# TASK DIRECTIONS:
Only the pictures should be left out; write out all other data exactly.

# SUPPLIED DATA:
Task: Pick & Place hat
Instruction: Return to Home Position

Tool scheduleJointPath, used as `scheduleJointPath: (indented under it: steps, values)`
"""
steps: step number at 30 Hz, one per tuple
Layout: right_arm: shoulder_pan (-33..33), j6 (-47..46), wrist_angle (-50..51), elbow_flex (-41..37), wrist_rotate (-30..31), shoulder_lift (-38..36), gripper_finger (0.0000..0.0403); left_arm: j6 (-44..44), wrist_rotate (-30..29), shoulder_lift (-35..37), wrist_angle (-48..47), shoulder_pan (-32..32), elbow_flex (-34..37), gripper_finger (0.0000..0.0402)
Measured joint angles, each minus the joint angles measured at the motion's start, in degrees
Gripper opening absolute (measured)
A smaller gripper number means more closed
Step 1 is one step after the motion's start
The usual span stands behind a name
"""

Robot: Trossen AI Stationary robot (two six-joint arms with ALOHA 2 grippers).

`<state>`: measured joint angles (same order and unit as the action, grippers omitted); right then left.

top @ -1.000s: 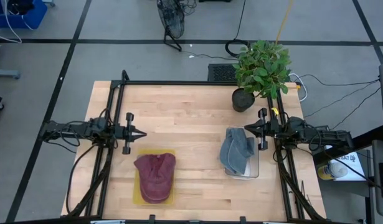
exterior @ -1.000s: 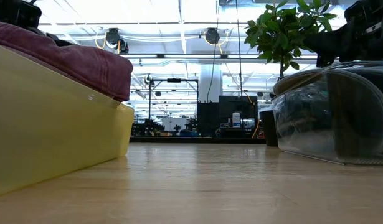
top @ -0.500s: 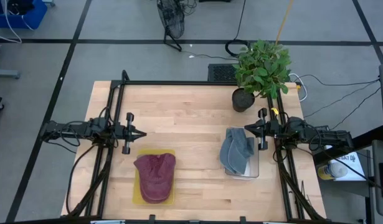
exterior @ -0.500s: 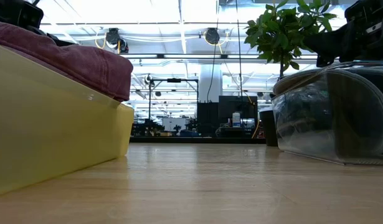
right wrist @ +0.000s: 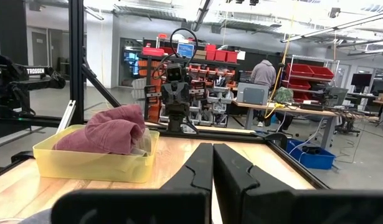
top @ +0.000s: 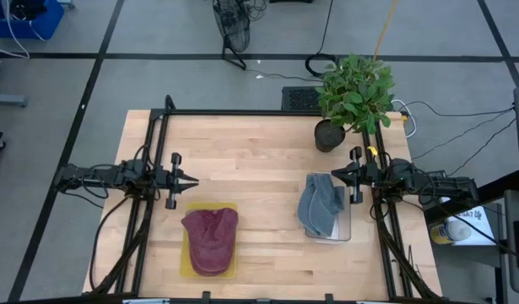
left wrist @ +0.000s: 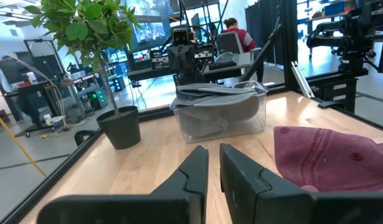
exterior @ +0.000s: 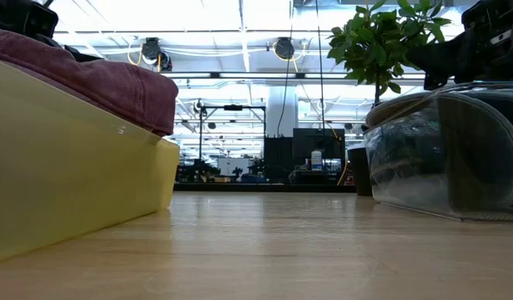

# OUTPUT BELOW:
Task: Pick & Place hat
Instruction: Return to Home Position

Tool scheduleJointPath, used as `scheduleJointPath: (indented under it: steps, values)`
"""
steps: step number at 30 Hz, one per tuple
Layout: right_arm: shoulder_pan (-33..33), j6 (-47..46), wrist_angle (-50..51), elbow_flex (-41..37), wrist_rotate (-30..31), shoulder_lift (-38..36), gripper_finger (0.0000..0.0403); left_arm: j6 (-44..44), wrist_rotate (-30..29), shoulder_lift (-35..37), wrist_angle (-48..47), shoulder_pan (-32..32), elbow_flex (-34..37), gripper_finger (0.0000..0.0402)
Measured joint angles, each minus the joint angles measured at the motion's start, in degrees
Gripper opening absolute (measured)
A smaller gripper number means more closed
Step 1 is one step after the motion's start
The usual span stands behind a name
"""

Robot: Trossen AI Stationary robot (two six-joint arms with ALOHA 2 grippers).

`<state>`: measured joint angles (same order and unit as the action, grippers omitted); right then left.

top @ -1.000s: 
exterior @ -1.000s: 
top @ -0.500s: 
exterior @ -0.500s: 
right wrist @ +0.000s: 
top @ +0.000s: 
left wrist @ +0.000s: 
exterior @ +0.000s: 

Output for this exercise is now complete.